One of the approaches that currently intrigues me is simultaneously tweeting and writing articles. I have watched the very funny Andy Borowitz do this several times now, and it’s quite efficient and impressive.

My input stream is mostly comedians and political observers. I also have subscribe to several special news sources, and several general news sources. I could easily add sports or business inputs. Input is news.

One of the pleasures of Twitter is that I can watch something on TV with other people watching the same event so I get to experience the event and commentators’ perspectives on the event at the same time. I watched the last Republican debate with my input stream in view, and the Twitter commentary was far more interesting than the mindless banter coming from the candidates.

Twitter is a tool like the printing press. When Gutenberg wanted a few copies of the Bible, he had no idea what he was setting Martin Luther loose. That was just the beginning. This is the beginning of Twitter.

My Personal Adoption Story

I’m not religious about New Year’s resolutions, but I do think the New Year is a great reminder that we need to occasionally take a look at our lives and make sure we are doing what we want to do. As we all know, it’s all too easy to fall off the path and do what’s convenient. We all have friends and relatives that still don’t even use email, and I didn’t want to be one of those guys. I was at least going to learn to use a few social media tools well enough so that I could articulate why they sucked.

I’d had a Twitter account for a while but I never used it. Conciseness is not one of my virtues as a writer, and 140 characters is what it usually takes me to say hello. I thought of Twitter entirely as a tool to express myself, and not at all as an information source. I still wasn’t thinking of it as an information source when I started to follow a few people. I didn’t follow them to get information; I followed them to see how they used the tool.

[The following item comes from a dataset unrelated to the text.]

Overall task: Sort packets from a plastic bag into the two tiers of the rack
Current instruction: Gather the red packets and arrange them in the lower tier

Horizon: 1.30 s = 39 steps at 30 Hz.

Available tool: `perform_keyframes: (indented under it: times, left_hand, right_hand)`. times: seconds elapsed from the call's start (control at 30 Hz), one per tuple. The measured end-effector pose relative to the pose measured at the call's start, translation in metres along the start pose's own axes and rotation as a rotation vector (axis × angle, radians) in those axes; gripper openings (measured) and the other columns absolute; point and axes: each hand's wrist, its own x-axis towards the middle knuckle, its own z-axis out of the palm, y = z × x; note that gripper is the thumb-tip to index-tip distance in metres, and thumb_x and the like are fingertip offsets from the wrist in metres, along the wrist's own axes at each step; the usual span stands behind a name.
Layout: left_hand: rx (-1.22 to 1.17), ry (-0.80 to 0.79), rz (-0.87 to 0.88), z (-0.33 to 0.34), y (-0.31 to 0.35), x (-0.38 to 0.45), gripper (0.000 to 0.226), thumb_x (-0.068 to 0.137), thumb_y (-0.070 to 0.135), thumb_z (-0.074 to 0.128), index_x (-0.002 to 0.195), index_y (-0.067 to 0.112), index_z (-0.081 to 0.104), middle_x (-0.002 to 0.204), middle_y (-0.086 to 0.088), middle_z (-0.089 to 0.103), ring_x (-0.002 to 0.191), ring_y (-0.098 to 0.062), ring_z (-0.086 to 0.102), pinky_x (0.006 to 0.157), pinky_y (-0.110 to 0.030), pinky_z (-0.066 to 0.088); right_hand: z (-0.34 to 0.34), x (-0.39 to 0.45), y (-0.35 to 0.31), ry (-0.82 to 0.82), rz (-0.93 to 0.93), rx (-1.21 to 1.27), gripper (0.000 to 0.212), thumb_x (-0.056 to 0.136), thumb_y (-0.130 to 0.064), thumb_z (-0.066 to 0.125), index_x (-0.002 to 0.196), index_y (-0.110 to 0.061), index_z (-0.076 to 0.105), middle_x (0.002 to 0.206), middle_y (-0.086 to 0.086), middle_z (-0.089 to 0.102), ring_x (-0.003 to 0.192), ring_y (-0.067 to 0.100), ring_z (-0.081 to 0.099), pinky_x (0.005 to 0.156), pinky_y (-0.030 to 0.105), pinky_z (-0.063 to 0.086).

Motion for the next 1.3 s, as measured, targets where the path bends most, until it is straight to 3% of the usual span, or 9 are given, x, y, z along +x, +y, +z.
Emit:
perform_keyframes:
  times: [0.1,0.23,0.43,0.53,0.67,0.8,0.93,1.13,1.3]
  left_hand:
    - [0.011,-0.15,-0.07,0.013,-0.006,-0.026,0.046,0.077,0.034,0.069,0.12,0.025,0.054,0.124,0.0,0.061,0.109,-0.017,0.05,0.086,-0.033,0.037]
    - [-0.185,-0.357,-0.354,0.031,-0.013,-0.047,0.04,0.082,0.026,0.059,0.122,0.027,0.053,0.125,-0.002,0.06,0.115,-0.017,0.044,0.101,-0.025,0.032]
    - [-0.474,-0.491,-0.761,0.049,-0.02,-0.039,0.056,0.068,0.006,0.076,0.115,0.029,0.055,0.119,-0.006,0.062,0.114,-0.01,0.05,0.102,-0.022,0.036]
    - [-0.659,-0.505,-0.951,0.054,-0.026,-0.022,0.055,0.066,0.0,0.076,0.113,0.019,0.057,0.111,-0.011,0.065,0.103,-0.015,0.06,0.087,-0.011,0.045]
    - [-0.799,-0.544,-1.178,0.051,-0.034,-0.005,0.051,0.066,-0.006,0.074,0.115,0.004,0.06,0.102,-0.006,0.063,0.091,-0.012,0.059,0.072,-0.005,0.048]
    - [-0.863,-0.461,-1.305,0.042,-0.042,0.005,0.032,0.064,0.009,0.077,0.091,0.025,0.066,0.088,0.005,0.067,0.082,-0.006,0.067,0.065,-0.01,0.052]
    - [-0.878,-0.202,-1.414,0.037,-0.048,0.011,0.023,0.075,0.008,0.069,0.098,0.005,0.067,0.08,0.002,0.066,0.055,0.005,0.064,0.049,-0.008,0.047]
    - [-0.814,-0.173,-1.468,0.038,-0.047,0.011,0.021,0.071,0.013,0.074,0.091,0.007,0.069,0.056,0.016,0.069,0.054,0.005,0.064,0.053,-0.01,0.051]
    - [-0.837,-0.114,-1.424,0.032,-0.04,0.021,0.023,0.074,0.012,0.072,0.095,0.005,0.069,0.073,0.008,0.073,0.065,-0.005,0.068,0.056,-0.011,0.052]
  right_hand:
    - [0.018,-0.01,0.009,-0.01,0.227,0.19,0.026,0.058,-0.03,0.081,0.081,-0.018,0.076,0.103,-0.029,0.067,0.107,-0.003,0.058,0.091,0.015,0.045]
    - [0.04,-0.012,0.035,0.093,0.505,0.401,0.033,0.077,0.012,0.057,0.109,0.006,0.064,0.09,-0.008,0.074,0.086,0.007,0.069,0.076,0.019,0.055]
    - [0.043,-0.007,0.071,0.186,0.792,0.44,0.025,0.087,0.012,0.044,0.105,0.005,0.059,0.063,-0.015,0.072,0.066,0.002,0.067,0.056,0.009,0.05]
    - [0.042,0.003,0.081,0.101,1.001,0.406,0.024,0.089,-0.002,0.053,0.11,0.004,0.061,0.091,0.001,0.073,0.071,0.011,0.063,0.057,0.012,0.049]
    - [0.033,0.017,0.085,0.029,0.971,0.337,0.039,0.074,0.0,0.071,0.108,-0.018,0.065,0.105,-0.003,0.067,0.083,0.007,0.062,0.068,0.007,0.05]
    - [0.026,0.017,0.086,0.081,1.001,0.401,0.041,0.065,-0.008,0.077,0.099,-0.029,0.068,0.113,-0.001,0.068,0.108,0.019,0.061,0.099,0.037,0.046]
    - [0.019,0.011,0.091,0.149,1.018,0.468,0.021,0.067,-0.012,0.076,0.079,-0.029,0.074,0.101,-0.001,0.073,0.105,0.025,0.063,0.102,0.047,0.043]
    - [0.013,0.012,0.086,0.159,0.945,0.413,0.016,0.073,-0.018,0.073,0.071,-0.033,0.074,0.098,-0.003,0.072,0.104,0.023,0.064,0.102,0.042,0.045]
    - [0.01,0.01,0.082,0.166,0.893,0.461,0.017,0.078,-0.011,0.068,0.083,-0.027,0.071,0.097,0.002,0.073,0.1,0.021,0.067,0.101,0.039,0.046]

Unfortunately, I started with some really bad examples. I’m a political junkie and the Republican primary seemed to offer a perfect focus. Whatever your politics, any honest assessment says that these guys do not understand the media. They don’t even understand it enough to find someone competent to tweet for them.

The good result of following them was that it immediately made me feel smarter because I knew I could write better tweets than that. I also thought that it couldn’t do my writing any harm if I focused on conciseness for a while. I had to write a few tweets of my own, but first I needed a plan.

I decided I wanted to do a stream where I covered ideas and events. As much as possible, I would strive to be funny and profound. I wouldn’t talk about work or personal stuff at all. I’d badger a few friends into following me so I could get feedback. Generally speaking, the narrower your focus, the easier it is to build a following, but I have kind of an eclectic mind so I went for the eclectic stream.

It might be hubris on my part to cover any of the topics I cover, and it is certainly hubris to cover them all. I decided I am not going to let that bother me. If I’ve thought about something long enough to have a theory, I’ll lay it out there and let people tell me when I am wrong.

Although I would recommend that most people avoid political streams because they alienate so many people, I decided to make politics the main focus of my stream. I would usually have a hard time resisting this, and a presidential election just makes it harder. Besides, I’ve already left a broad trail of my beliefs.

I think my first tweets were just about a month ago. Some days I tweet a lot and other days not so much. I’ve already cranked out an amazing 1500 tweets, and I don’t think I have repeated myself yet.

I probably average 50 a day which is a lot, but I could crank out ten times that many if I got paid by the tweet. If you are doing over 50 a day, you probably need to do it through multiple accounts so you don’t drive all of your followers away.

I never get writer’s block with Twitter. I can always afford one more 140 character investment. Each thought has to fit into 140 characters, but it doesn’t have to fit with any other thought. That’s very emancipating.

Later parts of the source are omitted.